The girls are really interested in bowhunting squirrel. We have a nice, long side alley where we can set up a target for them to practice - it's not real long but it will be good enough for now. Only the oldest girl has taken an archery class, and she's the most interested, so I'm inclined to get her a real starter bow. I'm balking at buying a real bow like the Genesis for all three because, ack, $$$. Are there bows for younger kids that are cheaper that would make good starter bows, to try it to see if they like it (they have drawn a bow before, just not done any amount of real shooting).

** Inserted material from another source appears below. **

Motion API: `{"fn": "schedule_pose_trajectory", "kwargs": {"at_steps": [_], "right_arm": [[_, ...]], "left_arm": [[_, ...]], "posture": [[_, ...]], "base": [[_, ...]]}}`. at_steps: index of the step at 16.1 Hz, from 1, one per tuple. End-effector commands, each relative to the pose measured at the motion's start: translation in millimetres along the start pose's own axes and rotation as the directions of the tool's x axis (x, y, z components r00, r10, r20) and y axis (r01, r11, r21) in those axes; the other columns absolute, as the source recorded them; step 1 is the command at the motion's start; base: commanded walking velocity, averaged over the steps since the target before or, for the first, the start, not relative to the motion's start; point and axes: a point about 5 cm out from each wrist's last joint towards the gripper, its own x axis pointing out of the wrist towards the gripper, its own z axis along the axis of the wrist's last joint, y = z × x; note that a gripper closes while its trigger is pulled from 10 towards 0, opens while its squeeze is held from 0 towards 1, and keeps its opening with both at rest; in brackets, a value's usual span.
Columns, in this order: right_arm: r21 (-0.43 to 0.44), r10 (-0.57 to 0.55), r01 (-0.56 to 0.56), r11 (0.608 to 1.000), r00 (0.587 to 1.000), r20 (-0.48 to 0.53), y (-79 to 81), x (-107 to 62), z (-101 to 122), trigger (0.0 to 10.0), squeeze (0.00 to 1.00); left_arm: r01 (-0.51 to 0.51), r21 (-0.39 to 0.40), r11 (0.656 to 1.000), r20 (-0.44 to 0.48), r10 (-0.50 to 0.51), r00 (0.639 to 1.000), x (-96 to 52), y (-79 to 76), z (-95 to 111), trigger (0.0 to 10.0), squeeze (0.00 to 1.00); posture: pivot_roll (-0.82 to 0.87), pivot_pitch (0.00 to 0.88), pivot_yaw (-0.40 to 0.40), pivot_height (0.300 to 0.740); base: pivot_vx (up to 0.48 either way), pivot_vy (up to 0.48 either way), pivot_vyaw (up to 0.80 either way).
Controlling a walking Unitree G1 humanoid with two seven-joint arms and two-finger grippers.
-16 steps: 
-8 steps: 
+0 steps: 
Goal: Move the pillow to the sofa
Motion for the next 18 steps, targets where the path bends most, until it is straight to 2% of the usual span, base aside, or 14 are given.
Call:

I'm waffling, because I want them all to feel like we take it seriously that they learn, but, boy, $$$. I want them to learn firearms safety, too, and was thinking about buying an inexpensive Daisy BB gun for them to practice with and to teach them safety rules. Any recommendations for a BB? The Daisy is very accessible at the local KMart. Again, with this, we can use the side alley for target practice. If they show interest in a rifle, maybe I'd get the oldest girl a rifle later when she's hunting age.

For me, I have only had experience shooting at a BOW workshop. It was great and I was surprised to find I liked shooting and was fairly decent at rifle, though I liked shotgun more. I waffle about rifle vs. shotgun, leaning towards shotgun. I have eye dominance issues, though being left-handed but right eye dominant). When I shot at BOW, I shot right-handed for shotgun and that worked OK. I'm nervous about getting a right-handed gun knowing I'll be using a left-handed bow and, possibly, a left-handed rifle, though. Any thoughts? Does anyone else cross hands like this with different equipment? I like pump action and have thought about the Remington 870 because it's an easy gun to find and, on sale, relatively inexpensive. For a bow, I'll just go an talk to the archery store people.

I would love any feedback and ideas. And encouragement because this is all totally new to this city girl!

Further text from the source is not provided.